**EXERCISE OBJECTIVE**
Give the number of lines in the records that include the word "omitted", and nothing besides.

**THE DATA**
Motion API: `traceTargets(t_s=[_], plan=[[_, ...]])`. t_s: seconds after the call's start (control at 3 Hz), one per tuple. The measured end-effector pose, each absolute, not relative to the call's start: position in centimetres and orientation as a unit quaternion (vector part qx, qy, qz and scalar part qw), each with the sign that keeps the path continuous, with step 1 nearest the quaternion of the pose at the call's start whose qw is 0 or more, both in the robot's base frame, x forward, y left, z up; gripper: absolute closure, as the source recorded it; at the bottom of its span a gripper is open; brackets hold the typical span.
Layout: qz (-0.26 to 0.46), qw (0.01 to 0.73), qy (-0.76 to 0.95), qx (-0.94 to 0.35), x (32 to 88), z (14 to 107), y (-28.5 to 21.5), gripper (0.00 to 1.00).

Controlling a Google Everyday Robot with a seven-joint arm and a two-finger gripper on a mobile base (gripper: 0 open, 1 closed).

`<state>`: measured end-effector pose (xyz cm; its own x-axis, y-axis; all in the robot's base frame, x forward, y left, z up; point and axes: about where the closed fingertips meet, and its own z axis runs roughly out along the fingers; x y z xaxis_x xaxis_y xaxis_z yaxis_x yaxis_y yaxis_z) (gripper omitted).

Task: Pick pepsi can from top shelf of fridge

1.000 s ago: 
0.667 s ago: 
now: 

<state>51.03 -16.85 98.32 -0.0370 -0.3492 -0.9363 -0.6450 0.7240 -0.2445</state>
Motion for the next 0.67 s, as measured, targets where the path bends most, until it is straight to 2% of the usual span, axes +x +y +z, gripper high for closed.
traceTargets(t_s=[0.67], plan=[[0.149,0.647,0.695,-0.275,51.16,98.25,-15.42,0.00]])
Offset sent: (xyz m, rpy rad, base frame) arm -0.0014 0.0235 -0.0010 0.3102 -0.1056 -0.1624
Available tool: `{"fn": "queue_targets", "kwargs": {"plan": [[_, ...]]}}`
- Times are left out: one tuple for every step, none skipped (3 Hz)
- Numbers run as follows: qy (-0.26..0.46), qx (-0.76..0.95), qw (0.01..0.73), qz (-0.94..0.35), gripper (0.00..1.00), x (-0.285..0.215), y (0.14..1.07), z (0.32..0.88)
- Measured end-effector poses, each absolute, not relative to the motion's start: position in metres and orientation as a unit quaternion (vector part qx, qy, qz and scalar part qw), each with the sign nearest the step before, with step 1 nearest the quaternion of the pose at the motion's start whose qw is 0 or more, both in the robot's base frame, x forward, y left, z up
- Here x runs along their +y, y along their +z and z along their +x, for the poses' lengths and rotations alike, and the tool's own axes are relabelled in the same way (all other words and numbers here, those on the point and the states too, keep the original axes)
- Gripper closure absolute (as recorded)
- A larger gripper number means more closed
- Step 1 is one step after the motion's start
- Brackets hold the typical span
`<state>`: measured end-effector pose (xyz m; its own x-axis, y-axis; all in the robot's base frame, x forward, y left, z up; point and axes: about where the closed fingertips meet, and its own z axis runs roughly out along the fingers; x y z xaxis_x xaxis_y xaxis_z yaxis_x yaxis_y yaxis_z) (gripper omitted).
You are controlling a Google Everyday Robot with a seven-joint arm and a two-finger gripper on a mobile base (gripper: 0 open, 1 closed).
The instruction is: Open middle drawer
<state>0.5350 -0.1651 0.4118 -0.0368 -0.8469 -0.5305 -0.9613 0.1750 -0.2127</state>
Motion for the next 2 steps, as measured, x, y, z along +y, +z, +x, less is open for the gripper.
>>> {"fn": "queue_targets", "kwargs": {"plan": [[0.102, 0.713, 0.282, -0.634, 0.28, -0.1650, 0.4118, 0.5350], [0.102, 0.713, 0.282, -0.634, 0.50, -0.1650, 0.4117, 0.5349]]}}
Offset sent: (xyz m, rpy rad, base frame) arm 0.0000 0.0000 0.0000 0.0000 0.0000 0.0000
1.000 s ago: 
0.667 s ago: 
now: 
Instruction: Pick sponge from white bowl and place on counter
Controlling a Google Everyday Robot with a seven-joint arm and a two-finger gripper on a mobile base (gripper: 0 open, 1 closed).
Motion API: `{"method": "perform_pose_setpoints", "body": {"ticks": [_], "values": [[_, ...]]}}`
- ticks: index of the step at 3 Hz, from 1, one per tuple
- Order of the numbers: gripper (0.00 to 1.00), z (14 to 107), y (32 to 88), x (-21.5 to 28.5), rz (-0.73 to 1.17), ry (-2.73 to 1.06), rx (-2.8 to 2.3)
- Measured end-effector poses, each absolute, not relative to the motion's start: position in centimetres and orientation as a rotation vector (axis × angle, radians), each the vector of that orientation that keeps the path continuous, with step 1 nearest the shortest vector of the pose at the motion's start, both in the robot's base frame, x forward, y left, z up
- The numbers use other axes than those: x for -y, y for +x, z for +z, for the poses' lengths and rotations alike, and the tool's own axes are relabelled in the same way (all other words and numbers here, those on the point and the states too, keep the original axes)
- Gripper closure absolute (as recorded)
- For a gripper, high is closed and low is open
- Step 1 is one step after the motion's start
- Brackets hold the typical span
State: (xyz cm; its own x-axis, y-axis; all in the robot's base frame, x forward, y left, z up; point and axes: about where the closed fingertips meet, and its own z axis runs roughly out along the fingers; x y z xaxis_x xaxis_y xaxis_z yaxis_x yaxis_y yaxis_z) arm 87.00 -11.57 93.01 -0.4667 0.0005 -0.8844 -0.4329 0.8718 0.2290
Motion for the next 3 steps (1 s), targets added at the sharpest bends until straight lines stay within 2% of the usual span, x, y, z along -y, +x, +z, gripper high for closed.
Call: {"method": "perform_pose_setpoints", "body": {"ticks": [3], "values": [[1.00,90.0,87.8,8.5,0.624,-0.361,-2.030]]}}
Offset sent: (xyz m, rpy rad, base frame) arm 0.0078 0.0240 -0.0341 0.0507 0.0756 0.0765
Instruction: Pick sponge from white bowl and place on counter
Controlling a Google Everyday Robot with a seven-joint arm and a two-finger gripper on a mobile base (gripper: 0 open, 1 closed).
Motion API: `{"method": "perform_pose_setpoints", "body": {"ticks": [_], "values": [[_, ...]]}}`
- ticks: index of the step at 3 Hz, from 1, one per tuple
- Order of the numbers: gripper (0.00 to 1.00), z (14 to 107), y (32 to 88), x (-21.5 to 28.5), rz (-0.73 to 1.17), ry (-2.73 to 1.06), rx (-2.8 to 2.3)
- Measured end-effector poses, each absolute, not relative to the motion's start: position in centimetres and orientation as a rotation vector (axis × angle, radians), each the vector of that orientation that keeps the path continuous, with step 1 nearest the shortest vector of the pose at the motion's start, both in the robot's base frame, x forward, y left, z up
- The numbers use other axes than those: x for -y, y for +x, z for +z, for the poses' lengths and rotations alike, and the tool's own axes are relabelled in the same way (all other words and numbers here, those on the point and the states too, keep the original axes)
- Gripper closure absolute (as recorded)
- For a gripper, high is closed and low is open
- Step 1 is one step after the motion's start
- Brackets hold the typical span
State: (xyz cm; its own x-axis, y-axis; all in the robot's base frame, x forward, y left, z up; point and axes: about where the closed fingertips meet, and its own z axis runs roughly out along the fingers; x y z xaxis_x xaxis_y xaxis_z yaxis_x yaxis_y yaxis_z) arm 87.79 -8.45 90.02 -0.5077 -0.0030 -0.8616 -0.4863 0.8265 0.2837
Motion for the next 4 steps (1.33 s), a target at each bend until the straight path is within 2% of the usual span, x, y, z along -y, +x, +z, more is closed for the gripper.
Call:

**SOLUTION BELOW**
2